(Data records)
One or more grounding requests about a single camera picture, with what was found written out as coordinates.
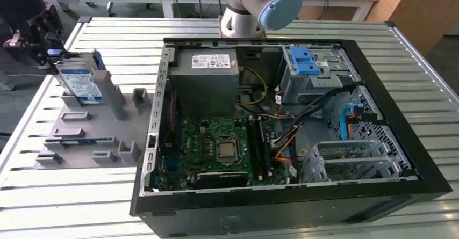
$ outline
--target blue drive bay bracket
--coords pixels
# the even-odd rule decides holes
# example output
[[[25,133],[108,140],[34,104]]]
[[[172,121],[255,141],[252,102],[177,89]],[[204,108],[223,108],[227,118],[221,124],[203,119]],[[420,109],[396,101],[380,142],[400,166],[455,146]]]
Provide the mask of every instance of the blue drive bay bracket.
[[[305,47],[289,47],[289,55],[296,74],[320,74],[320,69],[313,61],[313,55]]]

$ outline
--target metal sheet
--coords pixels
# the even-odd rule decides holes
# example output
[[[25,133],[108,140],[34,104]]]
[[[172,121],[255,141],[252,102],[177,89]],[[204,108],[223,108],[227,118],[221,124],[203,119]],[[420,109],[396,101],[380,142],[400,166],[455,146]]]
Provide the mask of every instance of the metal sheet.
[[[299,21],[268,32],[271,38],[357,41],[408,122],[448,179],[453,192],[415,204],[373,223],[264,231],[212,238],[457,238],[459,112],[429,67],[412,58],[412,48],[381,23]],[[97,48],[123,92],[155,90],[164,37],[217,37],[216,20],[92,18],[72,32],[68,47]],[[63,103],[57,83],[46,78],[0,155],[0,238],[157,238],[128,215],[135,168],[32,169],[42,137]]]

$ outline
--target motherboard
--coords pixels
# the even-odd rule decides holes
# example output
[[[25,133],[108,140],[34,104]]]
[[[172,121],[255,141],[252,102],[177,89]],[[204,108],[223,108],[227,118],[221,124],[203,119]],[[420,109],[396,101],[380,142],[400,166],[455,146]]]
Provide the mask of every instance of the motherboard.
[[[164,158],[168,185],[192,190],[284,184],[283,166],[269,155],[273,138],[268,118],[183,120],[180,154]]]

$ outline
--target open computer tower
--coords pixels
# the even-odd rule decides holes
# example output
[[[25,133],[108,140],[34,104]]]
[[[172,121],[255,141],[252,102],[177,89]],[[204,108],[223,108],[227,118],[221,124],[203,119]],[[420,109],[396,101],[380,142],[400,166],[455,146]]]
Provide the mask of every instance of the open computer tower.
[[[451,187],[351,40],[165,39],[131,212],[160,237],[375,221]]]

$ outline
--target yellow cable
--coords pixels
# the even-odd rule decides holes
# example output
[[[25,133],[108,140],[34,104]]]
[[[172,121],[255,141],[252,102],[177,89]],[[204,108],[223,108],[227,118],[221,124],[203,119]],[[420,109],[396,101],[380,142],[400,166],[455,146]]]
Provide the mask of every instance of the yellow cable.
[[[251,69],[249,67],[244,67],[244,69],[248,69],[252,74],[255,74],[255,76],[260,79],[261,83],[263,83],[263,88],[264,88],[264,92],[263,92],[263,96],[260,97],[260,99],[257,99],[256,101],[251,101],[251,102],[240,102],[240,103],[236,103],[236,105],[253,105],[256,104],[257,102],[260,102],[264,98],[265,98],[265,95],[267,95],[267,86],[265,86],[265,82],[261,78],[261,76],[256,73],[256,71],[253,71],[253,69]]]

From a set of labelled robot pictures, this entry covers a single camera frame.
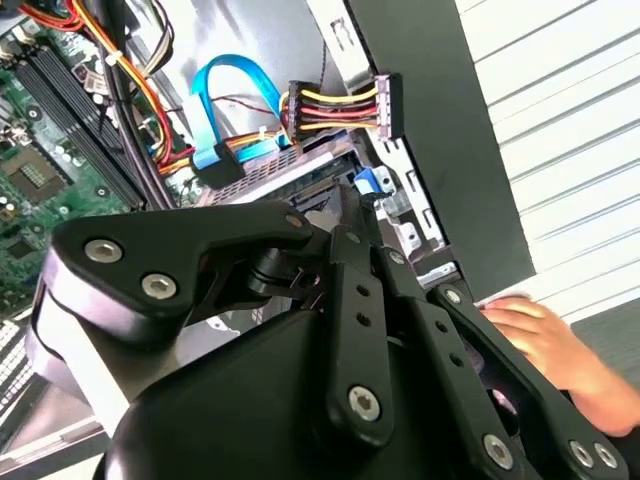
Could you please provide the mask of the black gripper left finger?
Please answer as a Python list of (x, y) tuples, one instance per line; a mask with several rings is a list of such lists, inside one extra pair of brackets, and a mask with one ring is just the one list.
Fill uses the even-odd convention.
[(53, 232), (31, 329), (60, 360), (42, 375), (75, 388), (113, 444), (189, 440), (220, 430), (223, 398), (269, 417), (214, 379), (220, 352), (199, 329), (275, 297), (293, 310), (276, 324), (321, 324), (327, 354), (313, 427), (332, 442), (385, 445), (394, 414), (383, 288), (394, 250), (373, 204), (339, 186), (322, 228), (283, 201), (256, 201), (69, 220)]

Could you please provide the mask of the person's bare hand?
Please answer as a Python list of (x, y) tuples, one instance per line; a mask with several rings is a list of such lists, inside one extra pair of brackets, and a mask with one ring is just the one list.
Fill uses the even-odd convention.
[(623, 437), (639, 426), (639, 390), (552, 310), (525, 297), (505, 297), (481, 312), (597, 429)]

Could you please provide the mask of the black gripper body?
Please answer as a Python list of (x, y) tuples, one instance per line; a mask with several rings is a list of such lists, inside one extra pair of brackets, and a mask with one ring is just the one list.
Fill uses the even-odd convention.
[[(412, 353), (377, 326), (283, 314), (147, 388), (104, 456), (104, 479), (470, 479), (443, 401), (418, 381)], [(346, 358), (334, 360), (338, 346)], [(367, 387), (391, 381), (381, 405), (389, 443), (355, 444), (329, 420), (331, 380), (366, 362)]]

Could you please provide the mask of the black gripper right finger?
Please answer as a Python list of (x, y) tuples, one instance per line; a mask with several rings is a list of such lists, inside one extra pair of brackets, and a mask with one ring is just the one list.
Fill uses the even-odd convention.
[(626, 479), (614, 445), (518, 353), (459, 290), (425, 292), (405, 257), (383, 245), (375, 197), (359, 200), (374, 270), (427, 390), (445, 409), (448, 466), (458, 479)]

» PROBLEM DESCRIPTION: The entries need to be restated exactly, and their pictures left out.

» RESULT BELOW:
One or more grounding requests about a single camera picture, with what was found written out as coordinates.
$ outline
--target blue drive bay bracket
--coords pixels
# the even-odd rule decides holes
# example output
[[[25,133],[108,140],[34,104]]]
[[[172,121],[255,141],[252,102],[177,89]],[[204,108],[223,108],[227,118],[221,124],[203,119]],[[420,109],[396,101],[380,142],[400,166],[455,146]]]
Provide the mask of every instance of the blue drive bay bracket.
[[[305,47],[289,47],[289,55],[296,74],[320,74],[320,69],[313,61],[313,55]]]

$ outline
--target metal sheet
--coords pixels
# the even-odd rule decides holes
# example output
[[[25,133],[108,140],[34,104]]]
[[[172,121],[255,141],[252,102],[177,89]],[[204,108],[223,108],[227,118],[221,124],[203,119]],[[420,109],[396,101],[380,142],[400,166],[455,146]]]
Provide the mask of every instance of the metal sheet.
[[[299,21],[268,32],[271,38],[357,41],[408,122],[448,179],[453,192],[415,204],[373,223],[264,231],[212,238],[457,238],[459,112],[429,67],[412,58],[412,48],[381,23]],[[97,48],[123,92],[155,90],[164,37],[217,37],[216,20],[92,18],[72,32],[68,47]],[[63,103],[57,83],[46,78],[0,155],[0,238],[157,238],[128,215],[135,168],[32,169],[42,137]]]

$ outline
--target motherboard
--coords pixels
# the even-odd rule decides holes
# example output
[[[25,133],[108,140],[34,104]]]
[[[172,121],[255,141],[252,102],[177,89]],[[204,108],[223,108],[227,118],[221,124],[203,119]],[[420,109],[396,101],[380,142],[400,166],[455,146]]]
Provide the mask of every instance of the motherboard.
[[[164,158],[168,185],[192,190],[284,184],[283,166],[269,155],[273,138],[268,118],[183,120],[180,154]]]

$ outline
--target open computer tower
--coords pixels
# the even-odd rule decides holes
# example output
[[[25,133],[108,140],[34,104]]]
[[[172,121],[255,141],[252,102],[177,89]],[[204,108],[223,108],[227,118],[221,124],[203,119]],[[420,109],[396,101],[380,142],[400,166],[455,146]]]
Provide the mask of every instance of the open computer tower.
[[[451,187],[351,40],[165,39],[131,212],[160,237],[375,221]]]

$ outline
--target yellow cable
--coords pixels
# the even-odd rule decides holes
# example output
[[[25,133],[108,140],[34,104]]]
[[[172,121],[255,141],[252,102],[177,89]],[[204,108],[223,108],[227,118],[221,124],[203,119]],[[420,109],[396,101],[380,142],[400,166],[455,146]]]
Provide the mask of every instance of the yellow cable.
[[[251,69],[249,67],[244,67],[244,69],[248,69],[252,74],[255,74],[255,76],[260,79],[261,83],[263,83],[263,88],[264,88],[264,92],[263,92],[263,96],[260,97],[260,99],[257,99],[256,101],[251,101],[251,102],[240,102],[240,103],[236,103],[236,105],[253,105],[256,104],[257,102],[260,102],[264,98],[265,98],[265,95],[267,95],[267,86],[265,86],[265,82],[261,78],[261,76],[256,73],[256,71],[253,71],[253,69]]]

From a set of labelled robot pictures, this entry covers a single camera frame.
Could you please provide the mask of the black gripper left finger?
Please answer as a Python list of (x, y) tuples, one instance per line; a mask with several rings is a list of such lists, inside one extra pair of brackets, and a mask with one ring is just the one list.
Fill uses the even-odd convention.
[(53, 232), (31, 329), (60, 360), (42, 375), (75, 388), (113, 444), (189, 440), (220, 430), (223, 398), (269, 417), (214, 379), (220, 352), (199, 329), (275, 297), (293, 310), (276, 324), (321, 324), (327, 354), (313, 427), (332, 442), (385, 445), (394, 414), (383, 288), (394, 250), (373, 204), (339, 186), (322, 228), (283, 201), (256, 201), (69, 220)]

Could you please provide the mask of the person's bare hand?
Please answer as a Python list of (x, y) tuples, one instance per line; a mask with several rings is a list of such lists, inside one extra pair of brackets, and a mask with one ring is just the one list.
Fill uses the even-odd convention.
[(623, 437), (639, 426), (639, 390), (552, 310), (525, 297), (505, 297), (481, 312), (597, 429)]

Could you please provide the mask of the black gripper body?
Please answer as a Python list of (x, y) tuples, one instance per line; a mask with several rings is a list of such lists, inside one extra pair of brackets, and a mask with one ring is just the one list.
Fill uses the even-odd convention.
[[(412, 353), (377, 326), (283, 314), (147, 388), (104, 456), (104, 479), (470, 479), (443, 401), (418, 381)], [(346, 358), (334, 360), (338, 346)], [(367, 387), (391, 381), (381, 405), (389, 443), (355, 444), (329, 420), (331, 380), (366, 362)]]

Could you please provide the mask of the black gripper right finger?
Please answer as a Python list of (x, y) tuples, one instance per line; a mask with several rings is a list of such lists, inside one extra pair of brackets, and a mask with one ring is just the one list.
Fill uses the even-odd convention.
[(626, 479), (614, 445), (518, 353), (459, 290), (425, 292), (405, 257), (383, 245), (375, 197), (359, 200), (374, 270), (427, 390), (445, 409), (448, 466), (458, 479)]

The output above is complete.